Coordinator Failure

Coordinator Failure — What Happens to In-Flight Requests#

In our leaderless architecture, any node can be a coordinator. The coordinator receives the client's request, hashes the key, and forwards it to the correct replica nodes. But what if the coordinator crashes mid-request — after forwarding the write but before responding to the client?

The Timeline — Write Succeeds but Client Doesn't Know#

A client sends put("user:123", "Alice") through a coordinator. The coordinator forwards it to Node B, Node C, and Node D. All three receive it and write it to their WAL and memtable. Then the coordinator crashes.

sequenceDiagram
    participant Client
    participant Coord as Coordinator
    participant B as Node B
    participant C as Node C
    participant D as Node D

    Client->>Coord: put user:123 Alice
    Coord->>B: write request
    Coord->>C: write request
    Coord->>D: write request
    B->>B: WAL + memtable write ✓
    C->>C: WAL + memtable write ✓
    D->>D: WAL + memtable write ✓
    Note over Coord: CRASHES before receiving acks
    Note over Client: waiting... waiting... TIMEOUT

The data is safely on all three replicas. It's durable. But the coordinator never lived long enough to collect the acks and tell the client "success." From the client's perspective, the request disappeared into a black hole.
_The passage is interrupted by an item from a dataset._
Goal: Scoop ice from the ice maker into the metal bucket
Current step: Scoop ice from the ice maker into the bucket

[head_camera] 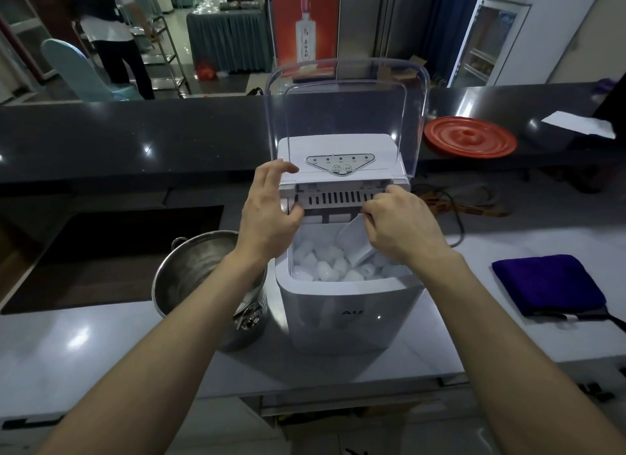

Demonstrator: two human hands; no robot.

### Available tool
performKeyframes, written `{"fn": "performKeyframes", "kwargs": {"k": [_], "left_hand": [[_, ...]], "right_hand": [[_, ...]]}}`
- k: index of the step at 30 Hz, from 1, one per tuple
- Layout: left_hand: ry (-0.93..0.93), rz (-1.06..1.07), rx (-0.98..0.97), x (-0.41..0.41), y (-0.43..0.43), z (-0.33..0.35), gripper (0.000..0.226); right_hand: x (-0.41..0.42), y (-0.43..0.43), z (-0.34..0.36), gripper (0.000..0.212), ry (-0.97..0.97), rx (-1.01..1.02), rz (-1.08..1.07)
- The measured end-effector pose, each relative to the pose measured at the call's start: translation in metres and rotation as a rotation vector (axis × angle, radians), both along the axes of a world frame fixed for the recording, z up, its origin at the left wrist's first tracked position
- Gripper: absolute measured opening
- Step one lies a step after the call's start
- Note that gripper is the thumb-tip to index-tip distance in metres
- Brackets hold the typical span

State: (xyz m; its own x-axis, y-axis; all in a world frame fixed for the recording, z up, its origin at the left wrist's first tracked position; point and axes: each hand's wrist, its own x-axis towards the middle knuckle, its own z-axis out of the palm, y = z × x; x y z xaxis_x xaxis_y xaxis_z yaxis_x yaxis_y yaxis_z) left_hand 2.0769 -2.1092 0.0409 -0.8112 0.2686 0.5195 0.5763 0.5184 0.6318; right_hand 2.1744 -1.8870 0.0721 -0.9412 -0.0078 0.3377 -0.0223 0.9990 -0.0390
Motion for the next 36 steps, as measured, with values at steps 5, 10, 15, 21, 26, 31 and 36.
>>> {"fn": "performKeyframes", "kwargs": {"k": [5, 10, 15, 21, 26, 31, 36], "left_hand": [[-0.003, -0.003, 0.005, -0.001, 0.000, -0.001, 0.055], [-0.002, -0.004, 0.002, -0.001, 0.001, -0.001, 0.056], [-0.009, 0.001, 0.011, 0.001, 0.000, 0.000, 0.056], [-0.015, 0.003, 0.010, 0.002, 0.000, 0.001, 0.056], [-0.015, 0.006, 0.005, 0.001, 0.001, -0.001, 0.055], [-0.008, 0.000, 0.004, 0.000, 0.000, -0.001, 0.055], [0.000, 0.004, 0.002, 0.000, 0.001, -0.001, 0.054]], "right_hand": [[0.002, -0.003, -0.002, 0.022, 0.075, -0.027, 0.020], [0.005, -0.011, -0.006, 0.026, -0.051, -0.039, 0.092], [0.010, -0.013, -0.005, 0.025, -0.160, -0.146, 0.045], [0.009, -0.020, -0.002, 0.024, -0.252, -0.152, -0.106], [0.006, -0.028, -0.011, 0.022, -0.296, -0.253, -0.150], [0.004, -0.034, -0.019, 0.021, -0.333, -0.320, -0.177], [0.001, -0.036, -0.018, 0.017, -0.349, -0.402, -0.196]]}}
What the Client Sees — A Timeout#

The client sent a request and never got a response. Eventually the connection times out. The client doesn't know what happened:

Possible outcomes from the client's perspective:
  1. Coordinator crashed BEFORE sending to any replica → write never happened
  2. Coordinator crashed AFTER sending to some replicas → partial write
  3. Coordinator crashed AFTER all replicas wrote → write fully succeeded

The client can't tell which one happened. All it knows is: timeout.

The correct response to a timeout is to retry — send the same request to a different coordinator. In our leaderless architecture, any other node can act as coordinator, so the client just picks another one.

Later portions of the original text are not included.